Article
Community
Mental Health
Romance
4 min read

Forget rapturous romance, friendship is the love that feeds the relationally malnourished

Look beyond the commercialised celebration of Valentine’s Day.

John Wyatt is the author of Transforming Friendship. He also writes on ethical, philosophical and theological challenges caused by advances in medical science and technology.

A hand held out is gentle grasped by a turning person.

It’s Valentine’s Day yet again – the annual commercialised binge of flowers, chocolates, tacky pink cards and heart-shaped balloons. This year US consumers alone will spend an estimated $26bn expressing their yearnings for someone or something. A special person that will make their dreams come true, a magic chemistry that will bring meaning and fulfillment, or maybe just plain old-fashioned lust. Valentine’s Day provides an annual and unavoidable restatement of the message that the royal route to personal fulfillment and relational intimacy is mind-blowing sex and romantic endorphins.  

A time traveller from a previous era would look at these excesses with astonishment. How was it that sexual ecstasy and came to be seen as the route to human fulfilment, meaning and intimacy? For most of our history, sexual attraction and coupling has been regarded as a relatively minor part of life. Important for reproduction and continuation of the species, no doubt, but hardly the meaning of existence.  

There is a pervasive sense of relational deficit, a longing for genuine intimacy that remains unsatisfied. 

Dr Freud, obsessed with the hydraulic metaphors of the age, invents the idea of libido, a powerful but unruly fluid which provides the ultimate motive force for the personality. Sexual repression is essential to civilization but also the source of neurosis and other discontents. For decades Freudian psychology remains a minority interest for psychotherapists and creative artists but with the rise of the sexual liberation movement in the 1960s, the invention of the contraceptive pill and the commercial exploitation of sex for marketing, it has become the unquestionable orthodoxy of the age. The conviction formed that sex in all its forms is good for psychological health, that control and frustration of sexual drives leads inexorably to mental illness. That celibacy is a deeply unrealistic and potentially dangerous state, that the impulse for sexual pleasure lies behind much if not all human motivation, that our very identity is defined by our sexual drives and interests – these seem to be such obvious and scientifically authoritative ideas as to be self-evident and unchallengeable. They are part of the agreed presuppositions of twenty-first century culture, and they are all traceable to Freud. Valentine’s day is the ultimate celebration of libido in all its multifarious forms.  
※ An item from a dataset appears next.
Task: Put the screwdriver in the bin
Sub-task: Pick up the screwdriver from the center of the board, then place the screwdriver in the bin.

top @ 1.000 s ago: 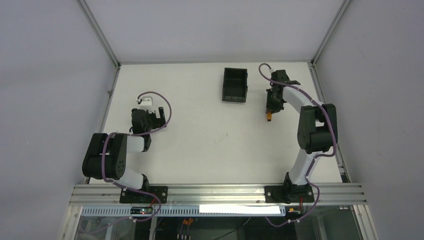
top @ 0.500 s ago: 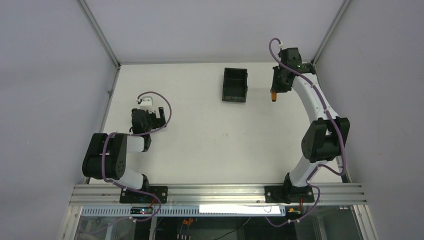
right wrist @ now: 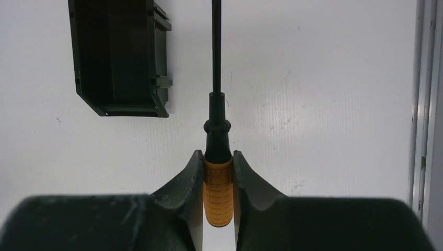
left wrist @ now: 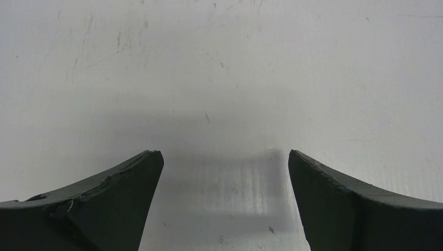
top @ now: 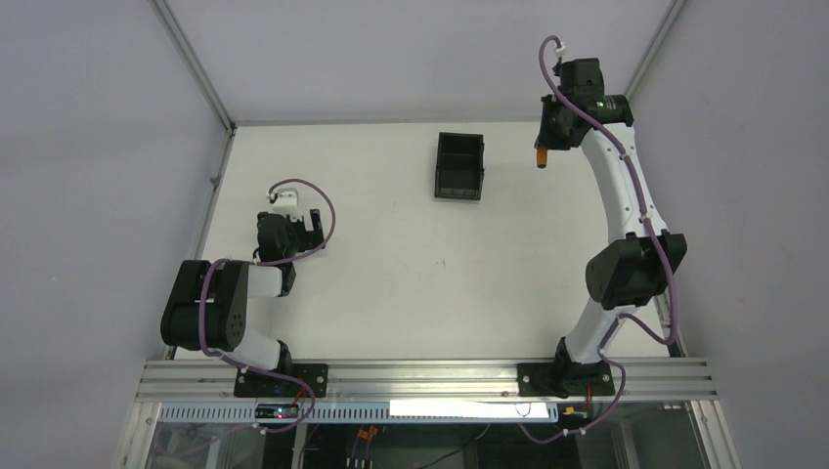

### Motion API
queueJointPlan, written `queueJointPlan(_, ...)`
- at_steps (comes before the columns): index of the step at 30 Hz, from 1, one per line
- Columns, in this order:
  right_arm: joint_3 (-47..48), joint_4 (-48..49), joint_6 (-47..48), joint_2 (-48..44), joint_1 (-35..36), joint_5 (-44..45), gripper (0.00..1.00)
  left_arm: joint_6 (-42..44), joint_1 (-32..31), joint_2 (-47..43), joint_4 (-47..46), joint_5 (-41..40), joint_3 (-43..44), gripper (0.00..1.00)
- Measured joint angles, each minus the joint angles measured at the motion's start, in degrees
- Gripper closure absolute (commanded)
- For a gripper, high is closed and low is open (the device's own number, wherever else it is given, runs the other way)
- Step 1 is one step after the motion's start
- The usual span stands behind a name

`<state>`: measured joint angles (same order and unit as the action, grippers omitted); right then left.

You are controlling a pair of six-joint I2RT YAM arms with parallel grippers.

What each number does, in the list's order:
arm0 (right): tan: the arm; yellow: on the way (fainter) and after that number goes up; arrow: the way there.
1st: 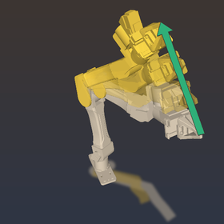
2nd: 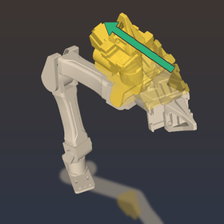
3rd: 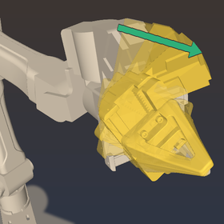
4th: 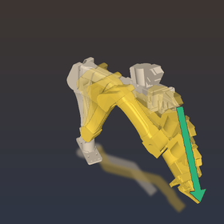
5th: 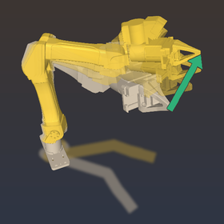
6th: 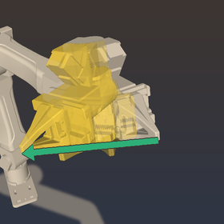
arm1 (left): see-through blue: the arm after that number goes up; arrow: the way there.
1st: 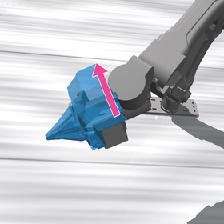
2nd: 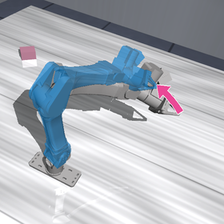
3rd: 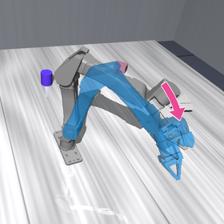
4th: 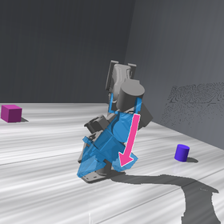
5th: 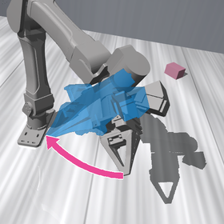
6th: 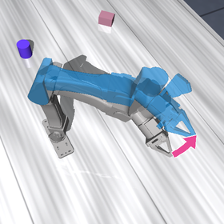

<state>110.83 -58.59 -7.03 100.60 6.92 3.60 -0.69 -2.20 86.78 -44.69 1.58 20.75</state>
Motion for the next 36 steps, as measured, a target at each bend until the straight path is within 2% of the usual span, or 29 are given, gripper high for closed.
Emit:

But for many of us, February 14th is a painful reminder of what we don’t have. Whether unattached but aching to be romantically involved, or trapped in a dysfunctional relationship, the glossy merchandise packing out the supermarket aisles only seems to twist the knife. Surveys have indicated that half of UK adults report feeling lonely, and seven percent of the population experience ‘chronic loneliness’. The popularity of transactional dating apps, and the surprising rise of simulated AI partners, reflect a desperate longing for something, a relationship that will satisfy our deepest yearnings, bring purpose and fulfillment. There is a pervasive sense of relational deficit, a longing for genuine intimacy that remains unsatisfied. 

It is friendship with its genuine concern and caring for the other that must absorb our pain and meet our needs, just as we, in turn, meet the needs of others.    

How can we recover and celebrate an older, deeper and more lasting form of intimacy between human beings? To the writers, sages and philosophers of the past, friendship - covenantal, committed, intimate, self-disclosing - was the highest form of human love.  To Cicero, friendship was the most joyful gift of life and those who deprive life of friendship ‘seem to take the sun out of the universe’. To JC Ryle ‘Friendship halves our troubles and doubles our joys.’   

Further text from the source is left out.